16 The Court was told that the Trustee and the Liquidator have come to an arrangement with a view to protecting the Trustee from costs liabilities in the proposed proceeding that might otherwise be borne by him personally, although the details of that arrangement are not known. The Court was also told that the Trustee proposes to assign his statutory right under s 117 of the Bankruptcy Act to the Liquidator. There is no certainty as to whether or when such an assignment might occur.
17 The Trustee did not oppose the grant of leave to commence the proposed proceeding and did not seek to be heard. He did not assert that he was not a proper party to be joined in the proposed proceeding, nor did he submit that the claim for relief proposed against him in his capacity as Trustee was defective in any way.

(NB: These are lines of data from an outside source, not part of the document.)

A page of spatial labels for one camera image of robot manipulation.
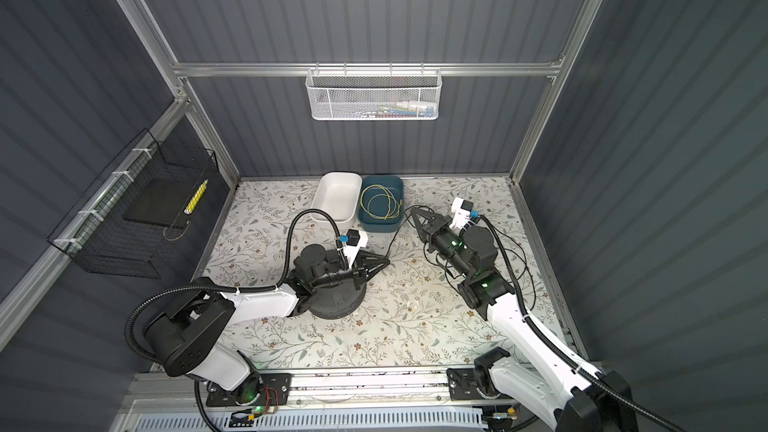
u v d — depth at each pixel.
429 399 0.73
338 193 1.15
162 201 0.75
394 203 1.10
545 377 0.41
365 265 0.71
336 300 0.82
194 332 0.44
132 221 0.72
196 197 0.78
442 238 0.63
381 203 1.12
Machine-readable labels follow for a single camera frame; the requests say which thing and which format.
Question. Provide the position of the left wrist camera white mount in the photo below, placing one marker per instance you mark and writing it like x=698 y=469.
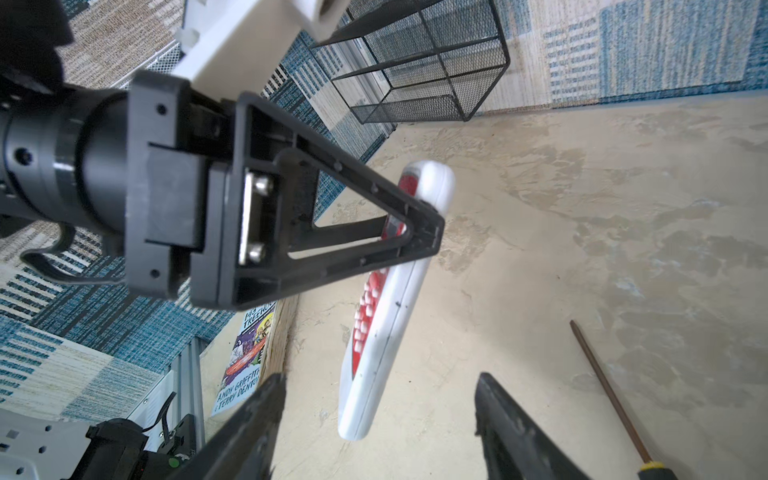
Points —
x=233 y=46

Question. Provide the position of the black wire shelf rack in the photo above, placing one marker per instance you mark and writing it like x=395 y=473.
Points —
x=415 y=61

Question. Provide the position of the white remote with red buttons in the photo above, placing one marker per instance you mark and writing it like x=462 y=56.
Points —
x=384 y=310

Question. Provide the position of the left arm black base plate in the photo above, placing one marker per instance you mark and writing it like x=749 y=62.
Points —
x=122 y=449

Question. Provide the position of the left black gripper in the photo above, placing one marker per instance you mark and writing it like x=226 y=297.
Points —
x=243 y=234

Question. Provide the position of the black yellow handled screwdriver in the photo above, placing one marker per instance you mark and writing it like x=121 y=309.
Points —
x=651 y=469

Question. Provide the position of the colourful paperback book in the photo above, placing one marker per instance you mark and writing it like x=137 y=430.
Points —
x=242 y=374

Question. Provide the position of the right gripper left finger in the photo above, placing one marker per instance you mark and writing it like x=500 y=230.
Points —
x=244 y=446

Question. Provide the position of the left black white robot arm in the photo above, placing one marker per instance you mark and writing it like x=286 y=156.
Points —
x=64 y=147

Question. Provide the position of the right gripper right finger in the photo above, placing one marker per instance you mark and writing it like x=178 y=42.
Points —
x=514 y=446

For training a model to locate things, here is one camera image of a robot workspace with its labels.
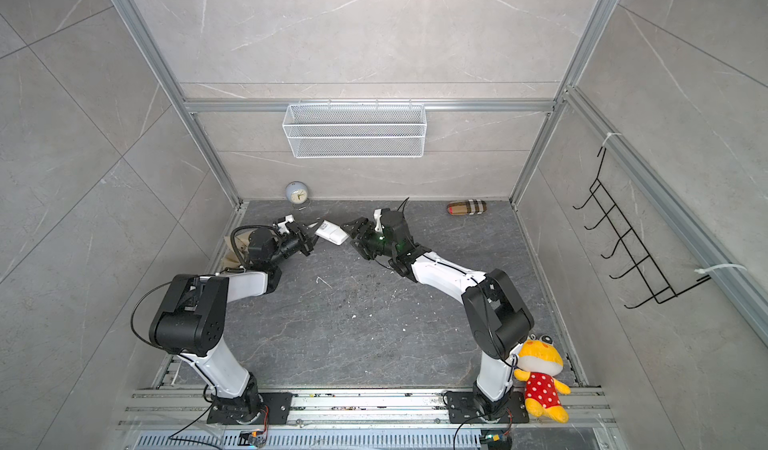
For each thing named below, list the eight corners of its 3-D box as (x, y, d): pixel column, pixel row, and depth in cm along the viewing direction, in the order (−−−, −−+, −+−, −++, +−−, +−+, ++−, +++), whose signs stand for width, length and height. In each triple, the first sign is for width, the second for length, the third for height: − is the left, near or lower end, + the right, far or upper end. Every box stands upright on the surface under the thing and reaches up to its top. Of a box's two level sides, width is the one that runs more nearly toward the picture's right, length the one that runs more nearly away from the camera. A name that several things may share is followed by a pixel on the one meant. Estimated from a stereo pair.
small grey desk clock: (288, 206, 121) (281, 189, 114) (298, 195, 125) (292, 178, 118) (302, 211, 119) (296, 194, 112) (312, 200, 123) (307, 183, 116)
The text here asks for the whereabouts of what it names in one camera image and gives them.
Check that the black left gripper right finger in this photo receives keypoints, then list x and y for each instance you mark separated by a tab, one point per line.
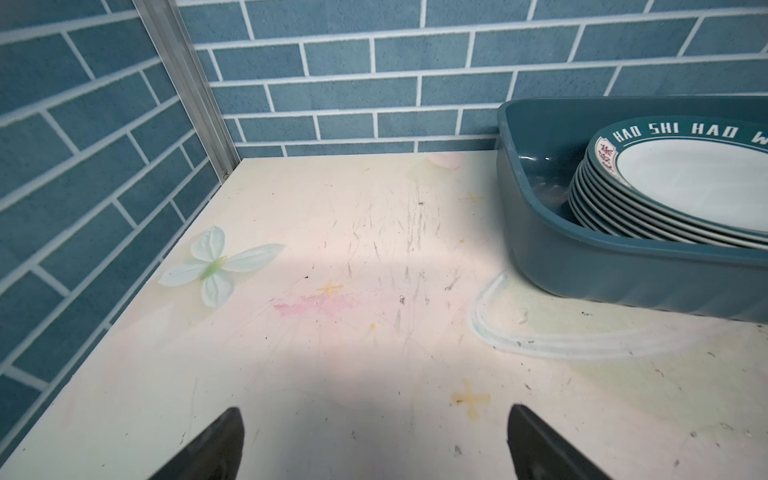
540	452

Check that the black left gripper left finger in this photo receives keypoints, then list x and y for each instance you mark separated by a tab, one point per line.
215	453

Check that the green rim text plate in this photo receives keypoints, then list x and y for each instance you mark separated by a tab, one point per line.
710	172

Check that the teal plastic bin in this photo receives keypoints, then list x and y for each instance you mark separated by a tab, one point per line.
542	141

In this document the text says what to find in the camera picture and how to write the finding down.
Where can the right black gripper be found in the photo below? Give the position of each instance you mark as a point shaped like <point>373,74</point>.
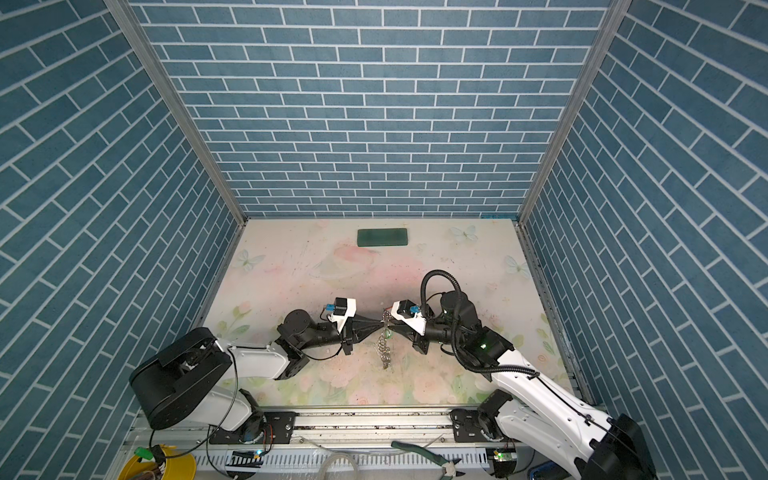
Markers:
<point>412,334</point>

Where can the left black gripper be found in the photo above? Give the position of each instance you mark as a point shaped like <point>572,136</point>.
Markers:
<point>352,331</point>

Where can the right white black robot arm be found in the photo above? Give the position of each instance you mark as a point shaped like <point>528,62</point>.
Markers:
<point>525,404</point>

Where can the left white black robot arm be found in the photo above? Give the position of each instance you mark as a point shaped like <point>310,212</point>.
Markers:
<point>198,377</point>

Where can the dark green sponge block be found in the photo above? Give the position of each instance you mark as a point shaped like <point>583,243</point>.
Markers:
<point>382,237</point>

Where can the yellow tape roll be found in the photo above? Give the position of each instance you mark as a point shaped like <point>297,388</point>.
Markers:
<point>143,465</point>

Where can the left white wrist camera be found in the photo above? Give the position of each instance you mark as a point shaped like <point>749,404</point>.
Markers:
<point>340,311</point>

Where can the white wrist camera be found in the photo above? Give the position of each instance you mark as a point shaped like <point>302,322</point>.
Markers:
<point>408,313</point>
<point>340,311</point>

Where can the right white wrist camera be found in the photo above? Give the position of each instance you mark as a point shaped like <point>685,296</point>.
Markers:
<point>408,313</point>

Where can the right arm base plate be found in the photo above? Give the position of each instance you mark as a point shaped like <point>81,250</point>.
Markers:
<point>478,425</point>

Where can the aluminium rail frame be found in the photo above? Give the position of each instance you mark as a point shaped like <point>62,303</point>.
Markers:
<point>345,443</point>

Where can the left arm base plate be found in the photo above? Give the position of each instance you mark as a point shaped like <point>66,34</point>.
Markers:
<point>266,429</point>

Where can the green handled pliers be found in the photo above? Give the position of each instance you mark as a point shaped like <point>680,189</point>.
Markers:
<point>449,467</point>

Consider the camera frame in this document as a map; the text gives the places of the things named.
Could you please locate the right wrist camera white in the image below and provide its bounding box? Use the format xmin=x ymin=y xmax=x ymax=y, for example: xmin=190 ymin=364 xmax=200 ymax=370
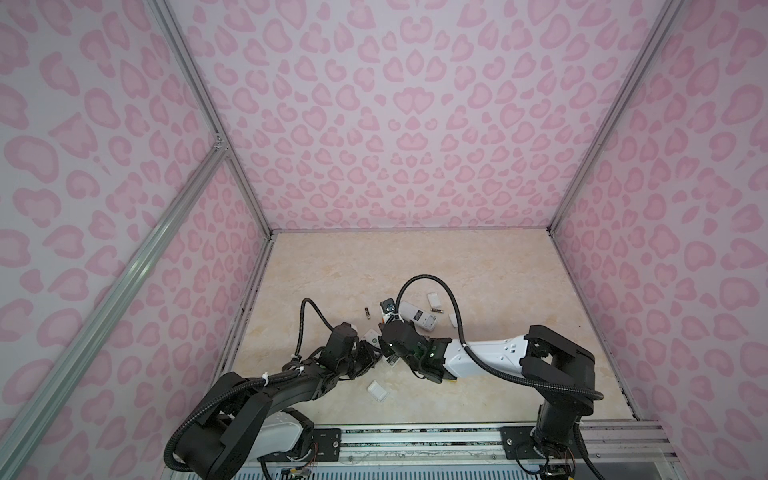
xmin=379 ymin=298 xmax=399 ymax=323

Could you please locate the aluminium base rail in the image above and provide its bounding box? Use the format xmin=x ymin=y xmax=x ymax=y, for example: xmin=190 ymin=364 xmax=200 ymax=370
xmin=161 ymin=422 xmax=685 ymax=480

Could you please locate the aluminium diagonal frame bar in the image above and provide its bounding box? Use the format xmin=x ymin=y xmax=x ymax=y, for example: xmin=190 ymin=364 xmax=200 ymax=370
xmin=1 ymin=146 xmax=229 ymax=479

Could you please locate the aluminium left corner post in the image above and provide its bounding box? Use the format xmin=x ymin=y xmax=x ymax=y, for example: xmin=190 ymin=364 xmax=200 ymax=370
xmin=146 ymin=0 xmax=273 ymax=239

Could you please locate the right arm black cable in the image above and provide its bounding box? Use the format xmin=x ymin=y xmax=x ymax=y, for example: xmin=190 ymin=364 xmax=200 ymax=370
xmin=394 ymin=274 xmax=605 ymax=402

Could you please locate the red white remote control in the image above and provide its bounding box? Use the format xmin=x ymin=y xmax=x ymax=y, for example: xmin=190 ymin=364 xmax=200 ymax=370
xmin=398 ymin=301 xmax=438 ymax=332

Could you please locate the aluminium right corner post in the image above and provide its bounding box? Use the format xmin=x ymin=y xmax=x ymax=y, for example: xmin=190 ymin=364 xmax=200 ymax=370
xmin=547 ymin=0 xmax=688 ymax=238

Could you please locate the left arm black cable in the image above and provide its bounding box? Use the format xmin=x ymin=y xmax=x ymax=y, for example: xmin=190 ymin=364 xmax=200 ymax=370
xmin=293 ymin=297 xmax=335 ymax=361

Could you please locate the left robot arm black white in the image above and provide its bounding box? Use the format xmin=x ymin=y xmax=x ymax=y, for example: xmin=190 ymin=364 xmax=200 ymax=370
xmin=163 ymin=322 xmax=382 ymax=479

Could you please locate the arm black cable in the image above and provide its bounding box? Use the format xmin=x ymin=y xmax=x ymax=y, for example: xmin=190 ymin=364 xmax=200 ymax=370
xmin=394 ymin=274 xmax=605 ymax=402
xmin=293 ymin=297 xmax=335 ymax=361

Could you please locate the aluminium corner post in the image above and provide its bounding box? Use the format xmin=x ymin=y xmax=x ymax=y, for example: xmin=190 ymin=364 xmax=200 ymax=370
xmin=146 ymin=0 xmax=273 ymax=239
xmin=547 ymin=0 xmax=688 ymax=238

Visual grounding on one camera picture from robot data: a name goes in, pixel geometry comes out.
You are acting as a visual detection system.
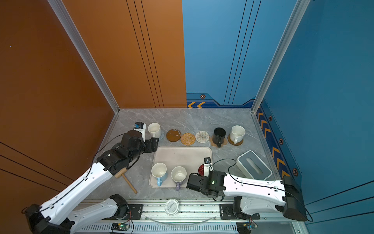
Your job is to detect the red inside mug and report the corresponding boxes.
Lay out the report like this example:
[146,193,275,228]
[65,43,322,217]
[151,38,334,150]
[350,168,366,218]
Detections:
[198,164,205,176]

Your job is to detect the glossy brown round coaster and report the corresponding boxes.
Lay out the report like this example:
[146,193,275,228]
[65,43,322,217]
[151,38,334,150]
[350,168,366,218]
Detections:
[166,129,182,142]

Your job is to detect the white mug blue handle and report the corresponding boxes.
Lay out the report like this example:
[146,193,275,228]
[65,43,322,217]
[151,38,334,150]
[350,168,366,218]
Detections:
[151,163,168,187]

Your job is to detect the white mug purple handle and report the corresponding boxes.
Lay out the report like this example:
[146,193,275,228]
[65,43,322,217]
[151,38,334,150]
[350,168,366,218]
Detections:
[171,166,187,191]

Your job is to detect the rattan woven coaster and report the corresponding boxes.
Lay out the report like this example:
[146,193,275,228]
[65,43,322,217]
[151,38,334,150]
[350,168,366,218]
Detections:
[180,133,196,146]

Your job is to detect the white multicolour woven coaster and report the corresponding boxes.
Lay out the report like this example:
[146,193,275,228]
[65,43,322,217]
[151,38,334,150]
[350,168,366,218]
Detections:
[195,131,210,143]

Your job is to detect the paw shaped wooden coaster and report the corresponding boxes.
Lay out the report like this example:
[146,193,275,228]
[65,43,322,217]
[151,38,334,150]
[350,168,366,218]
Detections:
[209,138,228,148]

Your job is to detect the brown cork round coaster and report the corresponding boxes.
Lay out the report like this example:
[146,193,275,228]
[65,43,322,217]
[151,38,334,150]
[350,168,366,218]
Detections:
[228,135,244,146]

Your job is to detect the black mug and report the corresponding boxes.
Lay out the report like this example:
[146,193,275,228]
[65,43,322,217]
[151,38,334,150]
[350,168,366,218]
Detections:
[212,127,226,148]

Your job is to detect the white speckled mug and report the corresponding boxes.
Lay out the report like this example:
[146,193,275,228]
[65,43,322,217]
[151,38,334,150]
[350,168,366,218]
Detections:
[230,125,246,143]

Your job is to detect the grey woven coaster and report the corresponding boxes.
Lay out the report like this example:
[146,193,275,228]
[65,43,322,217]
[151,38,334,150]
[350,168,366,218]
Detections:
[152,130,165,140]

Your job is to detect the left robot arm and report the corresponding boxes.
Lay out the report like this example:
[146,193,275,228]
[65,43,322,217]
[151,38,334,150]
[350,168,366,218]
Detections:
[23,130,159,234]

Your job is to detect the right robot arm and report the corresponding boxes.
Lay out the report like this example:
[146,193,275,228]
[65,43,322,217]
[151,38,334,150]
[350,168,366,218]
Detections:
[187,171,308,221]

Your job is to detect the beige serving tray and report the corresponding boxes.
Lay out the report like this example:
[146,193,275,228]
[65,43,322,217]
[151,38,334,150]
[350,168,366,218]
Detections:
[149,147,212,191]

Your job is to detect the white round lid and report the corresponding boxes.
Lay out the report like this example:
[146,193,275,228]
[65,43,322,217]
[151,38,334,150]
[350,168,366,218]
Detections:
[165,199,180,216]

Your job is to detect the wooden mallet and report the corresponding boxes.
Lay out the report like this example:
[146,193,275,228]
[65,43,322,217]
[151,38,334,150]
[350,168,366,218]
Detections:
[114,168,138,194]

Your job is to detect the right circuit board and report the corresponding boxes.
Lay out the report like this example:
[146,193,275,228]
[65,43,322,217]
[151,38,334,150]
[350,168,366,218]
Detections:
[236,222,252,234]

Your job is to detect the circuit board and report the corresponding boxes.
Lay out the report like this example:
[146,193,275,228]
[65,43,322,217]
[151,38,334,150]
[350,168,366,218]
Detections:
[236,222,252,234]
[111,223,131,234]

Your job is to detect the left circuit board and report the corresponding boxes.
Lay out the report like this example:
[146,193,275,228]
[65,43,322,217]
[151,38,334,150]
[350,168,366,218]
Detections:
[111,223,131,234]

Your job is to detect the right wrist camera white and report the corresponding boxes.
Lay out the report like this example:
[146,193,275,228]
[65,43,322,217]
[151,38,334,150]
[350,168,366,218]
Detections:
[203,158,212,176]

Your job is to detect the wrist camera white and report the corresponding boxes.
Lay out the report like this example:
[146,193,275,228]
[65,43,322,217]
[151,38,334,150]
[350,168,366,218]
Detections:
[133,122,147,141]
[203,158,212,176]

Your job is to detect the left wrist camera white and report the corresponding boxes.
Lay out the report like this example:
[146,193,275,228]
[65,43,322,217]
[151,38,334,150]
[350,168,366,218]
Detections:
[133,122,147,141]

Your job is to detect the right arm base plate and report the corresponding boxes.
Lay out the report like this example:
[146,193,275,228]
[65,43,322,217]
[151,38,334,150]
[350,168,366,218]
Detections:
[219,204,261,220]

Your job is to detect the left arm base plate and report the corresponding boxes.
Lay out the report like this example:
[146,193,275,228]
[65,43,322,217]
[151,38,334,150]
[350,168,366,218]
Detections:
[116,204,143,220]

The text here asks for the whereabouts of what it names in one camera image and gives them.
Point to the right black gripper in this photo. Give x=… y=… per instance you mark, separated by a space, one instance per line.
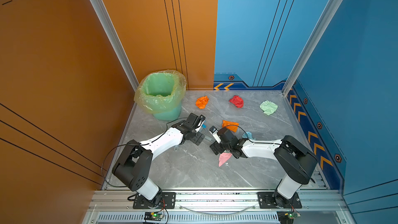
x=215 y=145

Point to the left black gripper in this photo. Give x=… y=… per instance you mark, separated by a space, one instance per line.
x=199 y=138

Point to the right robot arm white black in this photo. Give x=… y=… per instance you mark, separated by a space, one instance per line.
x=296 y=159

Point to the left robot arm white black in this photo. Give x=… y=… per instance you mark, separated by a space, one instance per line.
x=133 y=165

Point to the pink paper scrap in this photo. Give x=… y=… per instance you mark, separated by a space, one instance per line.
x=223 y=158

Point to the orange paper scrap centre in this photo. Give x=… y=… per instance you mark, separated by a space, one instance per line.
x=233 y=126

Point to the orange paper scrap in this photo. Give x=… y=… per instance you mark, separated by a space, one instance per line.
x=201 y=102
x=233 y=126

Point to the green trash bin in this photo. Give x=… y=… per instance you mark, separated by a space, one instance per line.
x=170 y=115

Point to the light blue paper scrap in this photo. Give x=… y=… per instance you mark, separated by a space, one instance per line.
x=248 y=135

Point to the orange paper scrap far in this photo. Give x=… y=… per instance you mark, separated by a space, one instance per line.
x=201 y=102

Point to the red paper scrap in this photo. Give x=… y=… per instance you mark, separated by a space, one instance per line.
x=237 y=101

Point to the yellow plastic bin liner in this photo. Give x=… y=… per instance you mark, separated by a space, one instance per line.
x=161 y=91

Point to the light green paper scrap far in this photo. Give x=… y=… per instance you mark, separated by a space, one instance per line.
x=268 y=107

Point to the right circuit board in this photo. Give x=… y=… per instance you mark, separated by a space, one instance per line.
x=288 y=217

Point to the circuit board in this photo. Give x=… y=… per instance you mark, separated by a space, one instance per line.
x=154 y=218
x=288 y=217

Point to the left circuit board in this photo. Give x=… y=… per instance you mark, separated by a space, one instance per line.
x=154 y=218

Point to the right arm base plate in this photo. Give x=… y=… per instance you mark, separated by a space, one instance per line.
x=270 y=200

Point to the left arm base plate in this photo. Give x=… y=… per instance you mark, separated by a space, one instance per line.
x=162 y=199

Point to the aluminium mounting rail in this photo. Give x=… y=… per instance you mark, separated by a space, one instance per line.
x=219 y=206

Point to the left aluminium corner post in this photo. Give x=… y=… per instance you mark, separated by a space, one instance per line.
x=108 y=26

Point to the aluminium corner post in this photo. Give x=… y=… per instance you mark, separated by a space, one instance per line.
x=108 y=26
x=323 y=22

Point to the right aluminium corner post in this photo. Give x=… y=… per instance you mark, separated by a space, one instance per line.
x=323 y=22

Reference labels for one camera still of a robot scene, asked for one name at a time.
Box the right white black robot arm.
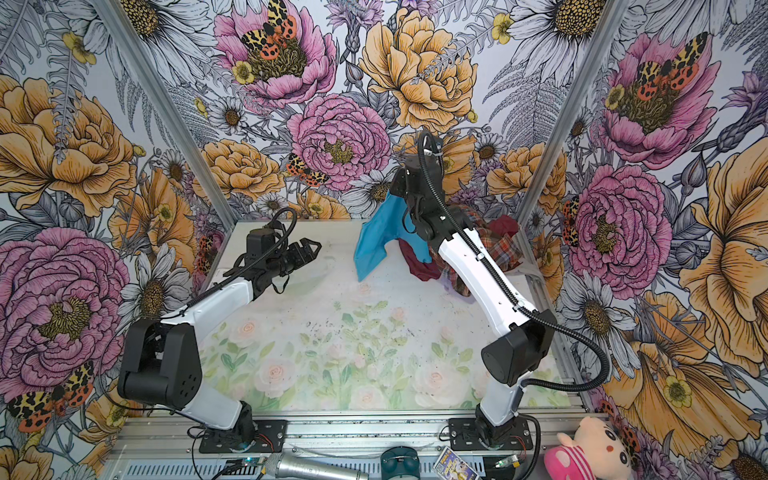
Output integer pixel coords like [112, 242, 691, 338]
[353, 154, 554, 448]

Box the pink white plush toy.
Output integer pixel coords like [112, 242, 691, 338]
[544, 417, 632, 480]

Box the silver microphone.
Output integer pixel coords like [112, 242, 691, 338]
[263, 453, 369, 480]

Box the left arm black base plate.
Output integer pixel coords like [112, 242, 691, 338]
[199, 419, 288, 454]

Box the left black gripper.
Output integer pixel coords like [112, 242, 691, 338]
[267, 237, 322, 276]

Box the red plaid cloth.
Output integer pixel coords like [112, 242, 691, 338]
[431, 205, 522, 297]

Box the teal blue cloth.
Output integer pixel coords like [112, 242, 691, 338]
[353, 194, 432, 282]

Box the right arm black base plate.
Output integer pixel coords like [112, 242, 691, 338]
[448, 416, 534, 452]

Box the dark green round device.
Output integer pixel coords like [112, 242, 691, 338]
[380, 446, 421, 480]

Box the small green circuit board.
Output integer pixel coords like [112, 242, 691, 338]
[494, 454, 521, 469]

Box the dark red cloth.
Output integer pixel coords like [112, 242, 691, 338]
[398, 215, 520, 282]

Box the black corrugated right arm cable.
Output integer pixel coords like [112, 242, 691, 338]
[416, 130, 611, 394]

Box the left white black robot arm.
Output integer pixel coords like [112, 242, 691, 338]
[117, 238, 321, 436]

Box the aluminium front rail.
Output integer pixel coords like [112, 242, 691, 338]
[104, 407, 601, 460]

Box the colourful card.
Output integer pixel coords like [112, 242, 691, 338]
[432, 446, 480, 480]

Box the aluminium right corner post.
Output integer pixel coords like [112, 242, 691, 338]
[517, 0, 630, 226]

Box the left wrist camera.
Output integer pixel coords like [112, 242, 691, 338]
[245, 227, 276, 261]

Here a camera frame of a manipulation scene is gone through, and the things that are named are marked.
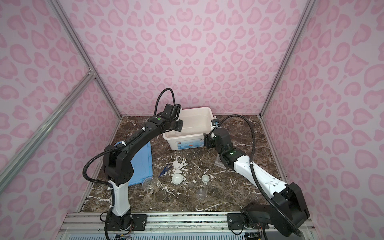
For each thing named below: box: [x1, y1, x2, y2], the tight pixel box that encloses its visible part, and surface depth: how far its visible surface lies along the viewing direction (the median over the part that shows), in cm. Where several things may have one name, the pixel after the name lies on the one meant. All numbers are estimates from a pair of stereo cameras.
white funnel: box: [172, 173, 183, 185], surface depth 88 cm
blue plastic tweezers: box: [158, 164, 173, 178], surface depth 92 cm
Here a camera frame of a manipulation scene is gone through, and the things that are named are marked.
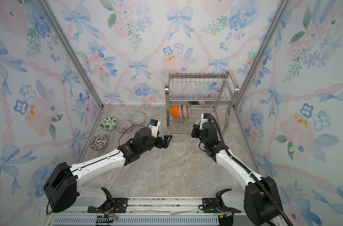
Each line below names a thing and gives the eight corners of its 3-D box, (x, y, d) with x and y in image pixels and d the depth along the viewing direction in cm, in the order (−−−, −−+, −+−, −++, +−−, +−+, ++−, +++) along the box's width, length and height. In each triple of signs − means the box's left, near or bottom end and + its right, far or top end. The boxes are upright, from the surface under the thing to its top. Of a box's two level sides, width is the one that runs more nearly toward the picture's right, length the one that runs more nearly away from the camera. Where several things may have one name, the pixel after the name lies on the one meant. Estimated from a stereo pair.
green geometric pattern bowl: (129, 124, 110) (128, 121, 107) (132, 115, 116) (131, 112, 113) (144, 125, 110) (143, 121, 107) (145, 115, 116) (144, 112, 113)
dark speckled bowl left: (90, 151, 96) (87, 147, 92) (95, 138, 102) (92, 134, 98) (106, 151, 96) (103, 147, 92) (110, 138, 102) (107, 134, 98)
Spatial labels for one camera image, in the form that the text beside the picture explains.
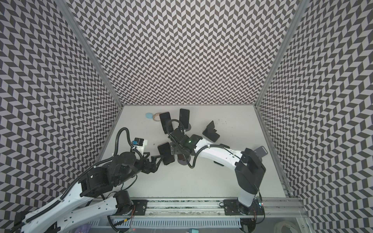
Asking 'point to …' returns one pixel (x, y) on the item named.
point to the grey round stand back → (189, 127)
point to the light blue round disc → (149, 115)
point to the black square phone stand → (210, 132)
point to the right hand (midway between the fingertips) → (180, 150)
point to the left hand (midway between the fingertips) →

18 The applicants do not commit to a submission that Mr Heading is a necessary party to the proposed proceeding. Rather, the application for leave to proceed against Mr Heading is anticipatory of arguments the applicants expect the Insurer may advance as to the proper construction of the Policy, and as to whether it responds to the claimed contravention of s 588G of the Corporations Act, and as to whether it is necessary for a judgment to be entered against Mr Heading personally in order for obligations under the Policy to be triggered. Leave is sought to commence the proceeding naming Mr Heading as a defendant from the outset "out of an abundance of caution" because the expiry of the limitation period would otherwise prevent his joinder at a later time.
19 Mr Heading opposes the grant of leave, not only in connection with his own joinder as a defendant but also in respect of the joinder of the Trustee. He submits that the proceeding is untenable because there can be no action in respect of a provable debt against a discharged bankrupt: Geor & Anor v Delaney [2009] QCA 363. He further submits that the Policy does not, on its terms, respond to the claims to be made in the proposed proceeding because there can be no award of damages against Mr Heading capable of triggering the Insurer's obligations. He submits that the declaration of liability sought by the applicants would not invoke the Insurer's obligations under the Policy, properly construed. Accordingly, he submits, the grant of leave to commence the proceeding would be futile because the proposed proceeding would be bound to fail.
20 Mr Heading otherwise submits that the Court does not have jurisdiction to make a declaration against him in terms relating to a past liability, as proof of any past liability cannot give rise to any present right in the Liquidator or the Company against him personally. The absence of any extant liability on Mr Heading's part under the Corporations Act means that there can be no justiciable controversy between him and either applicant. Hence, he submits there is no "matter" that may properly form the subject of a declaration of right pursuant to s 21 of the Federal Court of Australia Act 1976 (Cth). He submits that the Court should not grant leave in respect of a proceeding that is liable to be dismissed as incompetent.
21 Mr Heading further submits that leave to commence a proceeding in which he is joined as a defendant should be refused in the exercise of the Court's discretion. He relies on an affidavit in which he expresses concerns about the impact of the proposed proceeding on his ability to rebuild his life following his discharge from bankruptcy.